How delightful it is to have His gladness in the low places of sorrow, and to be able to "glory even in tribulation also."

How precious the springs that flow into the places of temptation, for there is nothing in life so trying as the touch of Satan's hand and the breath of the destroyer.

Oh, how sweet it is even there to find that the light is as deep as the shadow, and heaven is nearest when we are hard by the gates of hell, so that we can "count it all joy when we fall into divers temptations," and say "Blessed is the man that endures temptation, for when he is tried he shall receive the crown of life, that the Lord has promised to them that love Him."

SPRINGS IN THE DESERT

There are springs that flow amid the place of toil and secular business. It is possible to be filled amid the common things of life with the conscious presence of God. It is possible to work in the shop and the kitchen with a zest as sweet as that which inspires the preacher in his sublimest flights of thought, the singer in her highest notes of devotion, the saint in his most blessed moment of communion.

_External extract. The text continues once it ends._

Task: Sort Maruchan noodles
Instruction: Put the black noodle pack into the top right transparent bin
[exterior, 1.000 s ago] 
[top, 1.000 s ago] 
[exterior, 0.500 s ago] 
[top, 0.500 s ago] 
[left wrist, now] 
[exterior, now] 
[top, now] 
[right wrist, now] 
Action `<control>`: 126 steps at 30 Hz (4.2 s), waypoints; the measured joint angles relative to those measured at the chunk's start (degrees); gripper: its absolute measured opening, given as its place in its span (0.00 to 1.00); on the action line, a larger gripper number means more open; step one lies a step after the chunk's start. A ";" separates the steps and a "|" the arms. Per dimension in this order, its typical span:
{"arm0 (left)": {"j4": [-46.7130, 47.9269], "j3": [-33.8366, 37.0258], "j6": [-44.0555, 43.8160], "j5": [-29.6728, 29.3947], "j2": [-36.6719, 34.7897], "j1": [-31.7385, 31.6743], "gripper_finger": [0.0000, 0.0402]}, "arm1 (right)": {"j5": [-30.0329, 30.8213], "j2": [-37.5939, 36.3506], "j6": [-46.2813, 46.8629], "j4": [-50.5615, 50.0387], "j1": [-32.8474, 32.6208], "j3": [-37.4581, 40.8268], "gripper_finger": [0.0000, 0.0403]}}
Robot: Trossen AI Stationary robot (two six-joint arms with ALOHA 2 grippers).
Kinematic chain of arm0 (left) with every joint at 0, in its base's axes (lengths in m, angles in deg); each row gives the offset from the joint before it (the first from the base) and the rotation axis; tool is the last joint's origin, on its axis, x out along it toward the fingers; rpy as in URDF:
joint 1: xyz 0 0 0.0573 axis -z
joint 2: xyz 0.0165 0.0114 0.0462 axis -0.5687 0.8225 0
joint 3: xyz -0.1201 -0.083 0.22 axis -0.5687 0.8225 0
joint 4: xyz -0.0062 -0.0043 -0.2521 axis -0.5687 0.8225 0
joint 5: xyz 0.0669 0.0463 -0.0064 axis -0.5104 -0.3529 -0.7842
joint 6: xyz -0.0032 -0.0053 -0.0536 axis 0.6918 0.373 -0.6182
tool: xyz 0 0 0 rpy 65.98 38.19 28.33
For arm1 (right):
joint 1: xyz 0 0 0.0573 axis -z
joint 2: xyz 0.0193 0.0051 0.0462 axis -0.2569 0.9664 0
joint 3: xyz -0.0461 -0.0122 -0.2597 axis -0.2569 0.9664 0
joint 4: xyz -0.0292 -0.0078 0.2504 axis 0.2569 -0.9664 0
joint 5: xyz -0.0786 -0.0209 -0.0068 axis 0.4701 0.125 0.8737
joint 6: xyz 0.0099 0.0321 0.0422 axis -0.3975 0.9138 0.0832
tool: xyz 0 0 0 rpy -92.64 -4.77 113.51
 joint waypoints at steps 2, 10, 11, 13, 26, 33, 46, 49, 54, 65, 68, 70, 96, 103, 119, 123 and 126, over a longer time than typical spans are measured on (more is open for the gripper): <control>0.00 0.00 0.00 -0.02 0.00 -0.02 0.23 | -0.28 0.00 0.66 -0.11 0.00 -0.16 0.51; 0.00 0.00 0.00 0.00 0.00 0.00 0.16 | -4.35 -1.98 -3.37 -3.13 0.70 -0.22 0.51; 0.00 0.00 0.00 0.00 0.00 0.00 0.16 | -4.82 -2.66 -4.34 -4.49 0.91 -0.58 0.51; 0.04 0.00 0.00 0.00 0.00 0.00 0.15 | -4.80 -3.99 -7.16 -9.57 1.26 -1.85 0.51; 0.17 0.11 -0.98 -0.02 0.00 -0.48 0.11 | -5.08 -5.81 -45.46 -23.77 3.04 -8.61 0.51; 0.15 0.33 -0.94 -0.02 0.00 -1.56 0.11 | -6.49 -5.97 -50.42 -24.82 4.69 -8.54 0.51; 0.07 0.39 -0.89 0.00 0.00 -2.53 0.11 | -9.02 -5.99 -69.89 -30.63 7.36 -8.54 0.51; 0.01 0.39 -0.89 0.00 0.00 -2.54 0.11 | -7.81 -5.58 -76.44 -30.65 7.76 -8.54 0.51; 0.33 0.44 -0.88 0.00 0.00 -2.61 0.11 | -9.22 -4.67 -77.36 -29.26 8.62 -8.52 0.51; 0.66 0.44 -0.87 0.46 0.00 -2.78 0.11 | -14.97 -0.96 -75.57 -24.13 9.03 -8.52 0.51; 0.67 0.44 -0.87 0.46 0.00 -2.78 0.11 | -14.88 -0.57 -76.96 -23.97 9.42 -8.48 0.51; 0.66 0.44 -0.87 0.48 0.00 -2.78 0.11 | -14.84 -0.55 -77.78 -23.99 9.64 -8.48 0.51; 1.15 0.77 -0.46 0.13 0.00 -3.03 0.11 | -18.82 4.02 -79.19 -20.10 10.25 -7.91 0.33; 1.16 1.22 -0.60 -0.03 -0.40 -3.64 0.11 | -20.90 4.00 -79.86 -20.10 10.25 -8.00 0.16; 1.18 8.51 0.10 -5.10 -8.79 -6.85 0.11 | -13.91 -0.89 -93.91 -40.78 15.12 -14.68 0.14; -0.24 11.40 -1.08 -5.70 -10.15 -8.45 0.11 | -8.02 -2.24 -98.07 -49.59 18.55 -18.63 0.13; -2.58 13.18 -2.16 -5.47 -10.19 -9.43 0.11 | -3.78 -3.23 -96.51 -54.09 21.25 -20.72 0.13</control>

God loves to cheer those that toil in lowly places, and we can hear the sweet bells of the high priest's garment within the veil and the echoes of the harps of God even amid the din of the busy streets and the rattle and roar of the ten thousand hammers and the whirling wheels of the factory.

The heart that has its spring within can be happy anywhere. The soul that is set to heavenly music can never be out of tune. The light that is kindled from above can shine in darkness, though "the darkness comprehends it not."

Beloved, God has for us these springs, and we need them every day. Let us drink of the living waters. No, let us receive them into our very hearts, so that we shall carry the fountain with us wherever we go, that it may be true of us as He said of old, "Whosoever drinks of the water that I shall give him shall never thirst, but the water that I shall give him shall be in him a well of water springing up into everlasting life."